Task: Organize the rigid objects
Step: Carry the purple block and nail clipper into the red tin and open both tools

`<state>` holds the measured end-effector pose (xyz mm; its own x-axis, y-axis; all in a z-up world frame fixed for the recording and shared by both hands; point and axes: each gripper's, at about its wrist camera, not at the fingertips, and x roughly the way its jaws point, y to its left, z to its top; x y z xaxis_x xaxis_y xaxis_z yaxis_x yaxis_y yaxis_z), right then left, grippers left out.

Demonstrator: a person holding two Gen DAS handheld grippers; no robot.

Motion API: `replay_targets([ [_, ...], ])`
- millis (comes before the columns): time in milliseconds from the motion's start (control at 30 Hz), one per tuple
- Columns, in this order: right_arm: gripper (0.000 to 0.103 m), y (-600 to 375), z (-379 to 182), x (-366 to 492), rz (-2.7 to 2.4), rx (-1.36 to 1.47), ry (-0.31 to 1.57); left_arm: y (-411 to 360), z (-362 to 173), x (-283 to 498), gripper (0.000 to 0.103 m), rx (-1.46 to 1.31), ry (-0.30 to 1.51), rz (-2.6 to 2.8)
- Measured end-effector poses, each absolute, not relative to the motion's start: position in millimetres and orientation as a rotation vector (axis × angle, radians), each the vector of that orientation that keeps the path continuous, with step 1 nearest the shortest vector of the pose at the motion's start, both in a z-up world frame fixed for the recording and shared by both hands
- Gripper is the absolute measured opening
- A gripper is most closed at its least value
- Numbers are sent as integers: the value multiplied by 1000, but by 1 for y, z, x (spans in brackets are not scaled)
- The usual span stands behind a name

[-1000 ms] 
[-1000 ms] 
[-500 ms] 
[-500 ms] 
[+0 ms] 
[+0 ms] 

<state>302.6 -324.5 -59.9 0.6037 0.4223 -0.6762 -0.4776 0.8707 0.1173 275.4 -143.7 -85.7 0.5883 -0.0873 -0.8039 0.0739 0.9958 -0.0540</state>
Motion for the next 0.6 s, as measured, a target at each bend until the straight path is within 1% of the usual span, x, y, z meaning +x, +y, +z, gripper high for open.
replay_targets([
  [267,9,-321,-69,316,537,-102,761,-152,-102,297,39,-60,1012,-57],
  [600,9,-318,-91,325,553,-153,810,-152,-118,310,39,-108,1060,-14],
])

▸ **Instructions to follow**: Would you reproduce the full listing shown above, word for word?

▸ **Solution to the exercise**:
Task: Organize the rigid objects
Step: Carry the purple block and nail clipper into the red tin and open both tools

`<state>` holds the measured end-effector pose (xyz mm; its own x-axis, y-axis; all in a z-up world frame fixed for the recording and shared by both hands; point and axes: each gripper's, at about its wrist camera, not at the fingertips, and x roughly the way its jaws point, y to its left, z to its top; x y z xaxis_x xaxis_y xaxis_z yaxis_x yaxis_y yaxis_z), right then left, grippers left out.

Demonstrator: a person holding two Gen DAS handheld grippers; no robot.

Motion API: `replay_targets([ [_, ...], ])`
- millis (comes before the columns): time in milliseconds from the motion's start (control at 30 Hz), one per tuple
- Columns, in this order: right_arm: gripper (0.000 to 0.103 m), y (-600 to 375), z (-379 to 182), x (-366 to 492), rz (-2.7 to 2.4), rx (-1.36 to 1.47), ry (-0.31 to 1.57); left_arm: y (-411 to 360), z (-362 to 173), x (-283 to 498), gripper (0.000 to 0.103 m), rx (-1.46 to 1.31), ry (-0.30 to 1.51), rz (-2.6 to 2.8)
- Measured end-effector poses, each absolute, not relative to the motion's start: position in millimetres and orientation as a rotation vector (axis × angle, radians), each the vector of that orientation that keeps the path continuous, with step 1 nearest the shortest vector of the pose at the motion's start, both in a z-up world frame fixed for the recording and shared by both hands
- Gripper is the absolute measured opening
- A gripper is most closed at its least value
- Numbers are sent as integers: the value multiplied by 1000, but by 1 for y, z, x (spans in brackets are not scaled)
- The usual span stands behind a name

[-1000 ms] 
[-1000 ms] 
[-500 ms] 
[-500 ms] 
[+0 ms] 
[+0 ms] 

<state>302.6 -324.5 -59.9 0.6037 0.4223 -0.6762 -0.4776 0.8707 0.1173 275.4 -143.7 -85.7 0.5883 -0.0873 -0.8039 0.0739 0.9958 -0.0540</state>
Motion for the next 0.6 s, as measured, a target at each bend until the straight path is within 1% of the usual span, x, y, z meaning +x, +y, +z, gripper high for open.
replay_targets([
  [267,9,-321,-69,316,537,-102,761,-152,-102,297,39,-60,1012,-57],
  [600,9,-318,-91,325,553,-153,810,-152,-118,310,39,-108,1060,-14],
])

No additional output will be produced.